Write out the records below once more, exactly as they stand.

* [Data]:

Content starts

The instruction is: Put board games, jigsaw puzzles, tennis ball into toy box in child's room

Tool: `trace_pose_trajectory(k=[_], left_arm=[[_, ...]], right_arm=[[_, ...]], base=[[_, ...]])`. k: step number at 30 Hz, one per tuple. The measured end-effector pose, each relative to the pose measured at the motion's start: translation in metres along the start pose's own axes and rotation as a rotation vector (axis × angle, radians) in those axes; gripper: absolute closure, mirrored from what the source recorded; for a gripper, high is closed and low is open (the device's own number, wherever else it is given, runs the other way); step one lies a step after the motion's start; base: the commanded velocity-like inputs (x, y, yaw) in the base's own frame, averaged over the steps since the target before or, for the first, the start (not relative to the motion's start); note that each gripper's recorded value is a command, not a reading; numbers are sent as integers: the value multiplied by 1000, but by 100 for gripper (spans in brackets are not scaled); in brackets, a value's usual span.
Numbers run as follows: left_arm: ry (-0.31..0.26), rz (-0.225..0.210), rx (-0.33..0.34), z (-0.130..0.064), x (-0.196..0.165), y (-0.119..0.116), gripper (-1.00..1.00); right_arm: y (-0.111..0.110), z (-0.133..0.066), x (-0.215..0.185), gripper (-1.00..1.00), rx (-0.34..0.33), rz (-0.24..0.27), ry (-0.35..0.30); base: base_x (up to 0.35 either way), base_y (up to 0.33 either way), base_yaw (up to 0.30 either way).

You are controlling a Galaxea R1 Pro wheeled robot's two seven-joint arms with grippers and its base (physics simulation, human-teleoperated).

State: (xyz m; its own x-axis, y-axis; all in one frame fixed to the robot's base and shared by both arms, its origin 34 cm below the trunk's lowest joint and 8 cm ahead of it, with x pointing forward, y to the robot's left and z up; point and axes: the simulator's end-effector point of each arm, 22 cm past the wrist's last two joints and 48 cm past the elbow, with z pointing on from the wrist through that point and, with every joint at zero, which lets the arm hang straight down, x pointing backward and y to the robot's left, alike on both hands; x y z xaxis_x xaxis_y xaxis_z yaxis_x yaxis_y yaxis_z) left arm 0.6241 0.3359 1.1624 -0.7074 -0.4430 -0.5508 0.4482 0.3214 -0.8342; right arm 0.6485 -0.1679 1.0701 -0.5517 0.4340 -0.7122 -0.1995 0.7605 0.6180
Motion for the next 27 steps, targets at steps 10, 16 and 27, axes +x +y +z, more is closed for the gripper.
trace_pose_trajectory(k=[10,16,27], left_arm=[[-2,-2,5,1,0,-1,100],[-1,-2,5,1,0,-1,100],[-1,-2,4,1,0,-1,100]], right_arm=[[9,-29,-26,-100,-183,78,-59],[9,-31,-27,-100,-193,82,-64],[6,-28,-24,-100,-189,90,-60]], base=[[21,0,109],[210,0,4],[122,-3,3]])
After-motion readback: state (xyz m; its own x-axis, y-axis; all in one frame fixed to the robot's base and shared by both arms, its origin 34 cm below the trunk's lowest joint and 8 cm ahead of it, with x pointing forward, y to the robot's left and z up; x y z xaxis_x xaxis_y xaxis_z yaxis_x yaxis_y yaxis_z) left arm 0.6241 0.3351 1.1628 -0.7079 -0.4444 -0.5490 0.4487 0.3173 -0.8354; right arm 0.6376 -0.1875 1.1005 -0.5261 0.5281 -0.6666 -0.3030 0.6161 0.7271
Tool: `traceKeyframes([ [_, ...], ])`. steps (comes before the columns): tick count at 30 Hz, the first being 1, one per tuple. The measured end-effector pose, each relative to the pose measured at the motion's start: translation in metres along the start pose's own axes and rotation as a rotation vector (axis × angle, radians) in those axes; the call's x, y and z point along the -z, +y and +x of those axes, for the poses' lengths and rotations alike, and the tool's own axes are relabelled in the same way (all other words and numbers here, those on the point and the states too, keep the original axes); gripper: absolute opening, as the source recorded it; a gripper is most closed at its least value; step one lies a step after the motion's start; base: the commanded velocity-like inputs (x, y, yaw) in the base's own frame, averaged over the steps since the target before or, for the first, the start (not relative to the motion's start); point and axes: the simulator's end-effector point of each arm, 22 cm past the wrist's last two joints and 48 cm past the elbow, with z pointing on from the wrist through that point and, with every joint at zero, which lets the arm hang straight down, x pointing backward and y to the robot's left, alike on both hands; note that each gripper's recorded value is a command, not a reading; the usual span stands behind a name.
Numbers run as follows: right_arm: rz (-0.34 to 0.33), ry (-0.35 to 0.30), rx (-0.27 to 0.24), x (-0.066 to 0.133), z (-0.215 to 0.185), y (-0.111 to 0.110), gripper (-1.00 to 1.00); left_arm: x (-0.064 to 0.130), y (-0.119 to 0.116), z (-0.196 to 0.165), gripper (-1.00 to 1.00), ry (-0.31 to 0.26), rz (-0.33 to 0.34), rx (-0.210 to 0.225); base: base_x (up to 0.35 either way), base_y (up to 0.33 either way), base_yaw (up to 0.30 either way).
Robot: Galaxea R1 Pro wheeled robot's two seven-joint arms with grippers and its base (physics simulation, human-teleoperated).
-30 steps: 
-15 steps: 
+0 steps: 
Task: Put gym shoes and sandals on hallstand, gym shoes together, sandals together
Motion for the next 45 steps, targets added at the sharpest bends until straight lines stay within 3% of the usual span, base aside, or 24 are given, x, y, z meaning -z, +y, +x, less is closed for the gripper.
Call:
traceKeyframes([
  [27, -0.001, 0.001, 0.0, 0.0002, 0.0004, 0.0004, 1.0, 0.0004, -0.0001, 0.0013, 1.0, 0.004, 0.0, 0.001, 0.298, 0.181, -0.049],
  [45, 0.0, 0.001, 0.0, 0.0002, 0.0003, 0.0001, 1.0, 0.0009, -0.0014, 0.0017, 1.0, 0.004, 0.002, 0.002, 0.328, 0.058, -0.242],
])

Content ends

* [Completed task]:
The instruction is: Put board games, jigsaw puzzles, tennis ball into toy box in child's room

Tool: `trace_pose_trajectory(k=[_], left_arm=[[_, ...]], right_arm=[[_, ...]], base=[[_, ...]])`. k: step number at 30 Hz, one per tuple. The measured end-effector pose, each relative to the pose measured at the motion's start: translation in metres along the start pose's own axes and rotation as a rotation vector (axis × angle, radians) in those axes; gripper: absolute closure, mirrored from what the source recorded; for a gripper, high is closed and low is open (the device's own number, wherever else it is given, runs the other way); step one lies a step after the motion's start; base: the commanded velocity-like inputs (x, y, yaw) in the base's own frame, averaged over the steps since the target before or, for the first, the start (not relative to the motion's start); note that each gripper's recorded value is a command, not a reading; numbers are sent as integers: the value multiplied by 1000, but by 100 for gripper (spans in brackets are not scaled); in brackets, a value's usual span.
Numbers run as follows: left_arm: ry (-0.31..0.26), rz (-0.225..0.210), rx (-0.33..0.34), z (-0.130..0.064), x (-0.196..0.165), y (-0.119..0.116), gripper (-1.00..1.00); right_arm: y (-0.111..0.110), z (-0.133..0.066), x (-0.215..0.185), gripper (-1.00..1.00), rx (-0.34..0.33), rz (-0.24..0.27), ry (-0.35..0.30); base: base_x (up to 0.35 either way), base_y (up to 0.33 either way), base_yaw (up to 0.30 either way).

You are controlling a Galaxea R1 Pro wheeled robot's two seven-joint arms with grippers and its base (physics simulation, human-teleoperated).

State: (xyz m; its own x-axis, y-axis; all in one frame fixed to the robot's base and shared by both arms, its origin 34 cm below the trunk's lowest joint and 8 cm ahead of it, with x pointing forward, y to the robot's left and z up; point and axes: the simulator's end-effector point of each arm, 22 cm past the wrist's last two joints and 48 cm past the elbow, with z pointing on from the wrist through that point and, with every joint at zero, which lets the arm hang straight down, x pointing backward and y to the robot's left, alike on both hands; x y z xaxis_x xaxis_y xaxis_z yaxis_x yaxis_y yaxis_z) left arm 0.6241 0.3359 1.1624 -0.7074 -0.4430 -0.5508 0.4482 0.3214 -0.8342; right arm 0.6485 -0.1679 1.0701 -0.5517 0.4340 -0.7122 -0.1995 0.7605 0.6180
Motion for the next 27 steps, targets at steps 10, 16 and 27, axes +x +y +z, more is closed for the gripper.
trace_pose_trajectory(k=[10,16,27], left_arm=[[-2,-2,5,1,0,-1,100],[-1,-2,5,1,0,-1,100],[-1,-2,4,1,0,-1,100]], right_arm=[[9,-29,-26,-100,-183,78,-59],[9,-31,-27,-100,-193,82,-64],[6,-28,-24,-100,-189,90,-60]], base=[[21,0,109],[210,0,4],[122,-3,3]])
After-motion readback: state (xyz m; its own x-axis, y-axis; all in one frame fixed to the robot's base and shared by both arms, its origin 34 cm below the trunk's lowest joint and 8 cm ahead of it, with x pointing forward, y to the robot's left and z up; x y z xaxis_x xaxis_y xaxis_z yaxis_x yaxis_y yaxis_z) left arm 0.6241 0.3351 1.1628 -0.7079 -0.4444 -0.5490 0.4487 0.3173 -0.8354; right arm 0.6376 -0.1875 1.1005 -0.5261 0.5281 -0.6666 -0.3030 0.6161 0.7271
Tool: `traceKeyframes([ [_, ...], ])`. steps (comes before the columns): tick count at 30 Hz, the first being 1, one per tuple. The measured end-effector pose, each relative to the pose measured at the motion's start: translation in metres along the start pose's own axes and rotation as a rotation vector (axis × angle, radians) in those axes; the call's x, y and z point along the -z, +y and +x of those axes, for the poses' lengths and rotations alike, and the tool's own axes are relabelled in the same way (all other words and numbers here, those on the point and the states too, keep the original axes); gripper: absolute opening, as the source recorded it; a gripper is most closed at its least value; step one lies a step after the motion's start; base: the commanded velocity-like inputs (x, y, yaw) in the base's own frame, averaged over the steps since the target before or, for the first, the start (not relative to the motion's start); point and axes: the simulator's end-effector point of each arm, 22 cm past the wrist's last two joints and 48 cm past the elbow, with z pointing on from the wrist through that point and, with every joint at zero, which lets the arm hang straight down, x pointing backward and y to the robot's left, alike on both hands; note that each gripper's recorded value is a command, not a reading; the usual span stands behind a name.
Numbers run as follows: right_arm: rz (-0.34 to 0.33), ry (-0.35 to 0.30), rx (-0.27 to 0.24), x (-0.066 to 0.133), z (-0.215 to 0.185), y (-0.111 to 0.110), gripper (-1.00 to 1.00); left_arm: x (-0.064 to 0.130), y (-0.119 to 0.116), z (-0.196 to 0.165), gripper (-1.00 to 1.00), ry (-0.31 to 0.26), rz (-0.33 to 0.34), rx (-0.210 to 0.225); base: base_x (up to 0.35 either way), base_y (up to 0.33 either way), base_yaw (up to 0.30 either way).
Robot: Galaxea R1 Pro wheeled robot's two seven-joint arms with grippers and its base (physics simulation, human-teleoperated).
-30 steps: 
-15 steps: 
+0 steps: 
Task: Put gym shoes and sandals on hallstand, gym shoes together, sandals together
Motion for the next 45 steps, targets added at the sharpest bends until straight lines stay within 3% of the usual span, base aside, or 24 are given, x, y, z meaning -z, +y, +x, less is closed for the gripper.
Call:
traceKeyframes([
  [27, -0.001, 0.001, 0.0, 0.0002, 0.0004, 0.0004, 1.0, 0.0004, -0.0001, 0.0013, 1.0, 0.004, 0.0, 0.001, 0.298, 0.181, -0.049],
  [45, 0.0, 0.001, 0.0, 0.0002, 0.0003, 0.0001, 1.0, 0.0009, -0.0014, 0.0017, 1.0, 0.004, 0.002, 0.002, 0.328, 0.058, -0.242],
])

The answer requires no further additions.